▶ PROBLEM DESCRIPTION: What is the number of lines in the listing below that contain the string "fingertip"? Give that number only.

▶ DATA BELOW:
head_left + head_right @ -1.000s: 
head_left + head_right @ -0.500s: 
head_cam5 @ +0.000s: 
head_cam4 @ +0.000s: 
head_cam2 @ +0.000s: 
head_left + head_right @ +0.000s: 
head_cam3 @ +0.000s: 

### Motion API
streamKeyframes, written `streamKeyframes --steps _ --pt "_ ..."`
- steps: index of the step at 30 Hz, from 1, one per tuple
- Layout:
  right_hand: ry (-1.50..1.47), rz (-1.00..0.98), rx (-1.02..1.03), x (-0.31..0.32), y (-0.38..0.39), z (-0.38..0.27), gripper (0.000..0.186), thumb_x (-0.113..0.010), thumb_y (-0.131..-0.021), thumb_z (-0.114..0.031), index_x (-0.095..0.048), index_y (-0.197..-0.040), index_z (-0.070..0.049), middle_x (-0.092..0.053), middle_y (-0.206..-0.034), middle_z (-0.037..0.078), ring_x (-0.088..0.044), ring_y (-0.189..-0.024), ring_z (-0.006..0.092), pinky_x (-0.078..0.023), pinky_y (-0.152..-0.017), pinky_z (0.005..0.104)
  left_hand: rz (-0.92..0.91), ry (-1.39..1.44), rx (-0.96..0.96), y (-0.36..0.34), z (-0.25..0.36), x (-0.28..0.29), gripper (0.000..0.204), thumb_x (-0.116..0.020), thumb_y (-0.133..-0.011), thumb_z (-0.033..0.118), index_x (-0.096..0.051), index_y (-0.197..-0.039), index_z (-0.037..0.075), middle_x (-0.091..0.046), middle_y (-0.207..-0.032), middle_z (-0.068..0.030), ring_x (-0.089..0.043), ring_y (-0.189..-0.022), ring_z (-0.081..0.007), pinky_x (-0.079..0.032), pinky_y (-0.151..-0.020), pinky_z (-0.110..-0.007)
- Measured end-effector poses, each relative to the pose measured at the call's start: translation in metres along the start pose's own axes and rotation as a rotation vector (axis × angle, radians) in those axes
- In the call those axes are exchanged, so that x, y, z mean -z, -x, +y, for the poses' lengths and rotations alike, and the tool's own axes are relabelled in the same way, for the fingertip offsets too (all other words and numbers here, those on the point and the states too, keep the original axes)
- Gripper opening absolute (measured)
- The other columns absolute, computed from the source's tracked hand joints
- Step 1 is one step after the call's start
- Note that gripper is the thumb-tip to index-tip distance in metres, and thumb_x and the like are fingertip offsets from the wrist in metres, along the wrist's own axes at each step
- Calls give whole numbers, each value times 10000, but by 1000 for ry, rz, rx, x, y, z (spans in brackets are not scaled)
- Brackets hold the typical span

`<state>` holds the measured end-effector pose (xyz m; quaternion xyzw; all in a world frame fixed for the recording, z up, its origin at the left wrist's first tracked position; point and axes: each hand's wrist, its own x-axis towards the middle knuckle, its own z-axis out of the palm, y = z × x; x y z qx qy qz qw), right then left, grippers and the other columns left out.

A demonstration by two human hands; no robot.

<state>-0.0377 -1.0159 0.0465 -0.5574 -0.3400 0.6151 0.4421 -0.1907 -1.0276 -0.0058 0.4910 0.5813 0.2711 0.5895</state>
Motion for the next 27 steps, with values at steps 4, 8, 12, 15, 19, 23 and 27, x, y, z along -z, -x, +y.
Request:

▶ RESULT: 2